3. Hoe ziet de toekomst van de brandstof eruit en welke technologieën ziet u een plaats innemen in de markt (nabije en verdere toekomst)?
Piette: “De stookolieketel zal het moeilijk hebben bij de nieuwbouw en zware renovaties van bestaande woningen. In de bestaande installaties bestaat de kans dat er door de Ecodesign-richtlijn een vertraging optreedt van de sanering van de oude toestellen. In dit deel van de markt zal er dus op korte termijn eerder een stabilisering van het marktaandeel van stookolie plaatsvinden. De toekomst zal van meerdere factoren afhangen. Indien er zich, met de problematiek rond onze kerncentrales, deze winter ernstige stroomtekorten zouden voordoen, dan zal dit ook een impact hebben op de verwarmingssector. Om een verwarming met een warmtepomp op noodstroom te laten werken, heb je al een serieuze generator nodig. Je spreekt hier namelijk over enkele kW aan elektrisch vermogen, zeker bij lucht-warmtepompen die bij extreme koude in de winter extra compressorvermogen nodig hebben. Een verwarmingsinstallatie op stookolie, waarbij de combinatie ketel-brander-regeling-pompen amper 500 W verbruikt, kun je dit met een kleine noodgenerator reeds laten werken. In een dergelijk rampscenario kan stookolie wel eens als overwinnaar uit de bus komen en weer aan belangstelling winnen.

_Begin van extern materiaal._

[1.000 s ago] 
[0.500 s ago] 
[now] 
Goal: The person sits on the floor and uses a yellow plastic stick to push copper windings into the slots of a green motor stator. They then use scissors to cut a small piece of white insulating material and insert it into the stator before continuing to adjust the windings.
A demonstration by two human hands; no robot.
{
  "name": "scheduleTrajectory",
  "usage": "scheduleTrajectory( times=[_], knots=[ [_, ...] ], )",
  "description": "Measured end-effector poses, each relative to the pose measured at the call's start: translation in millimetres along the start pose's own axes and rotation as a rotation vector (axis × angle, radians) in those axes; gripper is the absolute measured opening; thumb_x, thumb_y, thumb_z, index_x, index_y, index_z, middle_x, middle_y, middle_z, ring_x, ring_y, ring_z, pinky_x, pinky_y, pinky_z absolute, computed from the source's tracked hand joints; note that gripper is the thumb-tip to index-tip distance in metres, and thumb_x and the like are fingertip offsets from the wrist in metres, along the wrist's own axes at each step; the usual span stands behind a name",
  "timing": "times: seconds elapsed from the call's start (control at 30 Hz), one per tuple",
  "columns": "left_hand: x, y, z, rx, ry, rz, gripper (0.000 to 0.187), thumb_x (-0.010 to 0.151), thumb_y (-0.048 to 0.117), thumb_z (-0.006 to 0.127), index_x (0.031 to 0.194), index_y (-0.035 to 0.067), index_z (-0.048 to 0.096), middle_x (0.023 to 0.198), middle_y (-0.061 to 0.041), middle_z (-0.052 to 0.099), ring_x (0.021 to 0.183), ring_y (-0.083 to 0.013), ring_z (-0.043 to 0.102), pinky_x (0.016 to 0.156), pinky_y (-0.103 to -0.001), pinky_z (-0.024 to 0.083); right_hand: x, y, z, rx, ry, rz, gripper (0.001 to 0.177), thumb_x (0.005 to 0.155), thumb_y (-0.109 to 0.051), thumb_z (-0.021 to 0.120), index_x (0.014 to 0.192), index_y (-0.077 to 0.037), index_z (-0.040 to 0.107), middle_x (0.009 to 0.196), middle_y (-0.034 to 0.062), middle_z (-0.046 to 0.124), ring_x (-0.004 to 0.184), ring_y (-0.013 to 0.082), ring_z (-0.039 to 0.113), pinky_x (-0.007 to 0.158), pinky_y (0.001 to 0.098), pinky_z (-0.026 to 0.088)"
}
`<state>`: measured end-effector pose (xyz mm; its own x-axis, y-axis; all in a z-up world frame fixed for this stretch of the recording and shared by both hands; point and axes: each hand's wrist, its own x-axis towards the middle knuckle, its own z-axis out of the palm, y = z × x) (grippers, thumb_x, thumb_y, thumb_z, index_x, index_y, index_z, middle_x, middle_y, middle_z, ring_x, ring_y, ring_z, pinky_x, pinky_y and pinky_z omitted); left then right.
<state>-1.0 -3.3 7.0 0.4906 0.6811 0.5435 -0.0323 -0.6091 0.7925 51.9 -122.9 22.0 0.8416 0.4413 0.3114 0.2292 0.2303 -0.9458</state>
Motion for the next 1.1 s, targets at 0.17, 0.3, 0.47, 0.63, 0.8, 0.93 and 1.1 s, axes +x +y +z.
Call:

Echter hebben langetermijnprognoses steeds hetzelfde resultaat: naderhand kan men hun waarde steeds perfect inschatten. Het is toch ook zo dat er sinds eind jaren 70 nog steeds voor twintig jaar aan oliereserves zijn. En deze boodschap wordt, ondanks de stijgende vraag, om de twintig jaar herbevestigd."